(EXERCISE DESCRIPTION):
Transcribe the complete listing exactly.
DATA EXCERPT START
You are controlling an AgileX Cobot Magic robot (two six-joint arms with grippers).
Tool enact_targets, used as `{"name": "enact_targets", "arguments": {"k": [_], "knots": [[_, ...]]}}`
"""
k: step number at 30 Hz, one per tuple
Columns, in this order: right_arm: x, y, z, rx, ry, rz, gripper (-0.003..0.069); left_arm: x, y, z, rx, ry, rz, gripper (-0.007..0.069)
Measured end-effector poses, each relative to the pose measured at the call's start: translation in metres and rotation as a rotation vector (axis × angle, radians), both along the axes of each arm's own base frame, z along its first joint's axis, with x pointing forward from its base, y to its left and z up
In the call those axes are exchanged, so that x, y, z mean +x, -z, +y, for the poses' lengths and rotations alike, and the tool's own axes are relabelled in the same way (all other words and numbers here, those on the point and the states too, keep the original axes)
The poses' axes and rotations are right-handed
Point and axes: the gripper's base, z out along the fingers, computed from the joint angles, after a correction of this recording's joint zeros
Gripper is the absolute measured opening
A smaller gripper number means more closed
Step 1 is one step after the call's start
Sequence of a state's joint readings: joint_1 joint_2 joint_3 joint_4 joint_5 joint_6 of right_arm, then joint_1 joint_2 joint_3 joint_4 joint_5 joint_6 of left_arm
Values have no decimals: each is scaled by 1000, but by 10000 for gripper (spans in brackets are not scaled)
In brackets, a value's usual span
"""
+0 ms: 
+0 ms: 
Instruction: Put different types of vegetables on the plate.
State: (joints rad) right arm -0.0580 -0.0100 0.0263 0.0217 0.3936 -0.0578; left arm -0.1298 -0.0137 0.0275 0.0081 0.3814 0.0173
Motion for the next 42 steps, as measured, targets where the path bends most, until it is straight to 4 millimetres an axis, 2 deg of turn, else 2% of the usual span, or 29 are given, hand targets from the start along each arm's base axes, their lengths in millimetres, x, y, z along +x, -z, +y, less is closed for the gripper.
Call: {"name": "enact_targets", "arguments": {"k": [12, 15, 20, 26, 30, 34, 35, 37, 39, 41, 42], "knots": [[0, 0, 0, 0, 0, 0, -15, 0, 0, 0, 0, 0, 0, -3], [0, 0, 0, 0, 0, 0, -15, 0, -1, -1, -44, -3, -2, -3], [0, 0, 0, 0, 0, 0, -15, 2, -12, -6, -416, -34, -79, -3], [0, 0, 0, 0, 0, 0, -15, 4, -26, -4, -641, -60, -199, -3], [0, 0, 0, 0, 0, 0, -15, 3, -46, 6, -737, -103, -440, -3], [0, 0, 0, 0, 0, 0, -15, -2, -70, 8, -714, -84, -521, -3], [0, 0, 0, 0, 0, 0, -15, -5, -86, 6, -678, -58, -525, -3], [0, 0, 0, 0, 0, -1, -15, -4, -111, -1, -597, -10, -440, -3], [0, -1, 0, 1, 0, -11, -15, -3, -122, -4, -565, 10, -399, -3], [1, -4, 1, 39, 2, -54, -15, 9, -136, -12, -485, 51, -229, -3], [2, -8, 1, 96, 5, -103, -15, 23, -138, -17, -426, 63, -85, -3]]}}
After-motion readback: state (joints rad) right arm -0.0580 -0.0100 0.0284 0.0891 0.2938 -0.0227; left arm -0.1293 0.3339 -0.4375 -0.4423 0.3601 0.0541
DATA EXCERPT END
(EXERCISE ANSWER):
You are controlling an AgileX Cobot Magic robot (two six-joint arms with grippers).
Tool enact_targets, used as `{"name": "enact_targets", "arguments": {"k": [_], "knots": [[_, ...]]}}`
"""
k: step number at 30 Hz, one per tuple
Columns, in this order: right_arm: x, y, z, rx, ry, rz, gripper (-0.003..0.069); left_arm: x, y, z, rx, ry, rz, gripper (-0.007..0.069)
Measured end-effector poses, each relative to the pose measured at the call's start: translation in metres and rotation as a rotation vector (axis × angle, radians), both along the axes of each arm's own base frame, z along its first joint's axis, with x pointing forward from its base, y to its left and z up
In the call those axes are exchanged, so that x, y, z mean +x, -z, +y, for the poses' lengths and rotations alike, and the tool's own axes are relabelled in the same way (all other words and numbers here, those on the point and the states too, keep the original axes)
The poses' axes and rotations are right-handed
Point and axes: the gripper's base, z out along the fingers, computed from the joint angles, after a correction of this recording's joint zeros
Gripper is the absolute measured opening
A smaller gripper number means more closed
Step 1 is one step after the call's start
Sequence of a state's joint readings: joint_1 joint_2 joint_3 joint_4 joint_5 joint_6 of right_arm, then joint_1 joint_2 joint_3 joint_4 joint_5 joint_6 of left_arm
Values have no decimals: each is scaled by 1000, but by 10000 for gripper (spans in brackets are not scaled)
In brackets, a value's usual span
"""
+0 ms: 
+0 ms: 
Instruction: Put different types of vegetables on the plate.
State: (joints rad) right arm -0.0580 -0.0100 0.0263 0.0217 0.3936 -0.0578; left arm -0.1298 -0.0137 0.0275 0.0081 0.3814 0.0173
Motion for the next 42 steps, as measured, targets where the path bends most, until it is straight to 4 millimetres an axis, 2 deg of turn, else 2% of the usual span, or 29 are given, hand targets from the start along each arm's base axes, their lengths in millimetres, x, y, z along +x, -z, +y, less is closed for the gripper.
Call: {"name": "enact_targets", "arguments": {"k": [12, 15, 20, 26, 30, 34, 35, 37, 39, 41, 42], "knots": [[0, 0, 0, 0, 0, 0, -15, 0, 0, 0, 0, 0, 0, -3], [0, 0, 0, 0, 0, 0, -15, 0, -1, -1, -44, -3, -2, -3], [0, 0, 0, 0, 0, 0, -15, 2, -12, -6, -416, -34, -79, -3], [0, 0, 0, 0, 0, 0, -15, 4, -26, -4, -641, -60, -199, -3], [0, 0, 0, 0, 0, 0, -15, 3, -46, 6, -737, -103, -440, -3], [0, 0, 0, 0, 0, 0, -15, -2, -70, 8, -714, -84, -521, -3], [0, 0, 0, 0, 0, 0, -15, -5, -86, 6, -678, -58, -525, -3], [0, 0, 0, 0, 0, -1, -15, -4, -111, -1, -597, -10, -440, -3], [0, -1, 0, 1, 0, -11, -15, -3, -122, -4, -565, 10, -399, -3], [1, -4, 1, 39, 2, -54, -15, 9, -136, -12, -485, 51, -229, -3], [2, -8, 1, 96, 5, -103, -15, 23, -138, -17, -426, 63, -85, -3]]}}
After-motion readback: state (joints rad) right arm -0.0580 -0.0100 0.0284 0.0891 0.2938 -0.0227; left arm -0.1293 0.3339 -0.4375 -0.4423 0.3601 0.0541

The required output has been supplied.